• [Work to complete]
Each line below should be reproduced without any alteration.

• [Data extract]
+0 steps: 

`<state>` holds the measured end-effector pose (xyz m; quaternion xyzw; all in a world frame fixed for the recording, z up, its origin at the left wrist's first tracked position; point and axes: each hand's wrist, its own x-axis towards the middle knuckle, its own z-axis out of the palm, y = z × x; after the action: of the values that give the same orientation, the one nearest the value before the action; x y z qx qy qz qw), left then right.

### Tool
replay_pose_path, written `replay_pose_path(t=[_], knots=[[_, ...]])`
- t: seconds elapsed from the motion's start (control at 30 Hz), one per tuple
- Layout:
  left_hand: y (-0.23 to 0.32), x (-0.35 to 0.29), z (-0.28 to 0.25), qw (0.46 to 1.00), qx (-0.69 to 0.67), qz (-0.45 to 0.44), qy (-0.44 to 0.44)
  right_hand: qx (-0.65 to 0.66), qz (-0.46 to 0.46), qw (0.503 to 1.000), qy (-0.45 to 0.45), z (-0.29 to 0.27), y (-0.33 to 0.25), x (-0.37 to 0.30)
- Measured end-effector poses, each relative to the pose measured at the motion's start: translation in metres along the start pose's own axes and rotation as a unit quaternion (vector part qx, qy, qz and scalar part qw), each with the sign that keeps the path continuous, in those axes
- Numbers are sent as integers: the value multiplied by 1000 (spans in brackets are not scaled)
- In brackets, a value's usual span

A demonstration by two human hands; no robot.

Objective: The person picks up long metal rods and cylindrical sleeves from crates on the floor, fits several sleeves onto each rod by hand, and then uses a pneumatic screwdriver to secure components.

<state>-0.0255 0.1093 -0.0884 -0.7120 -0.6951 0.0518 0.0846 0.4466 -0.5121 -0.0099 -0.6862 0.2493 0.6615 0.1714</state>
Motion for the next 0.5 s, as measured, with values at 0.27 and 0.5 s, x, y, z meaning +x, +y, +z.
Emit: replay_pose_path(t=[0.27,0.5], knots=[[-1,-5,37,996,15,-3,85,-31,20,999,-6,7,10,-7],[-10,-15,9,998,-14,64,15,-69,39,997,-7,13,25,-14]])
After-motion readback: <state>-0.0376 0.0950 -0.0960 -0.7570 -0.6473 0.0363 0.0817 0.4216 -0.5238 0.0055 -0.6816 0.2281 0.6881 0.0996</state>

• [Your solution]
+0 steps: 

`<state>` holds the measured end-effector pose (xyz m; quaternion xyzw; all in a world frame fixed for the recording, z up, its origin at the left wrist's first tracked position; point and axes: each hand's wrist, its own x-axis towards the middle knuckle, its own z-axis out of the palm, y = z × x; after the action: of the values that give the same orientation, the one nearest the value before the action; x y z qx qy qz qw), left then right.

### Tool
replay_pose_path, written `replay_pose_path(t=[_], knots=[[_, ...]])`
- t: seconds elapsed from the motion's start (control at 30 Hz), one per tuple
- Layout:
  left_hand: y (-0.23 to 0.32), x (-0.35 to 0.29), z (-0.28 to 0.25), qw (0.46 to 1.00), qx (-0.69 to 0.67), qz (-0.45 to 0.44), qy (-0.44 to 0.44)
  right_hand: qx (-0.65 to 0.66), qz (-0.46 to 0.46), qw (0.503 to 1.000), qy (-0.45 to 0.45), z (-0.29 to 0.27), y (-0.33 to 0.25), x (-0.37 to 0.30)
- Measured end-effector poses, each relative to the pose measured at the motion's start: translation in metres along the start pose's own axes and rotation as a unit quaternion (vector part qx, qy, qz and scalar part qw), each with the sign that keeps the path continuous, in those axes
- Numbers are sent as integers: the value multiplied by 1000 (spans in brackets are not scaled)
- In brackets, a value's usual span

A demonstration by two human hands; no robot.

Objective: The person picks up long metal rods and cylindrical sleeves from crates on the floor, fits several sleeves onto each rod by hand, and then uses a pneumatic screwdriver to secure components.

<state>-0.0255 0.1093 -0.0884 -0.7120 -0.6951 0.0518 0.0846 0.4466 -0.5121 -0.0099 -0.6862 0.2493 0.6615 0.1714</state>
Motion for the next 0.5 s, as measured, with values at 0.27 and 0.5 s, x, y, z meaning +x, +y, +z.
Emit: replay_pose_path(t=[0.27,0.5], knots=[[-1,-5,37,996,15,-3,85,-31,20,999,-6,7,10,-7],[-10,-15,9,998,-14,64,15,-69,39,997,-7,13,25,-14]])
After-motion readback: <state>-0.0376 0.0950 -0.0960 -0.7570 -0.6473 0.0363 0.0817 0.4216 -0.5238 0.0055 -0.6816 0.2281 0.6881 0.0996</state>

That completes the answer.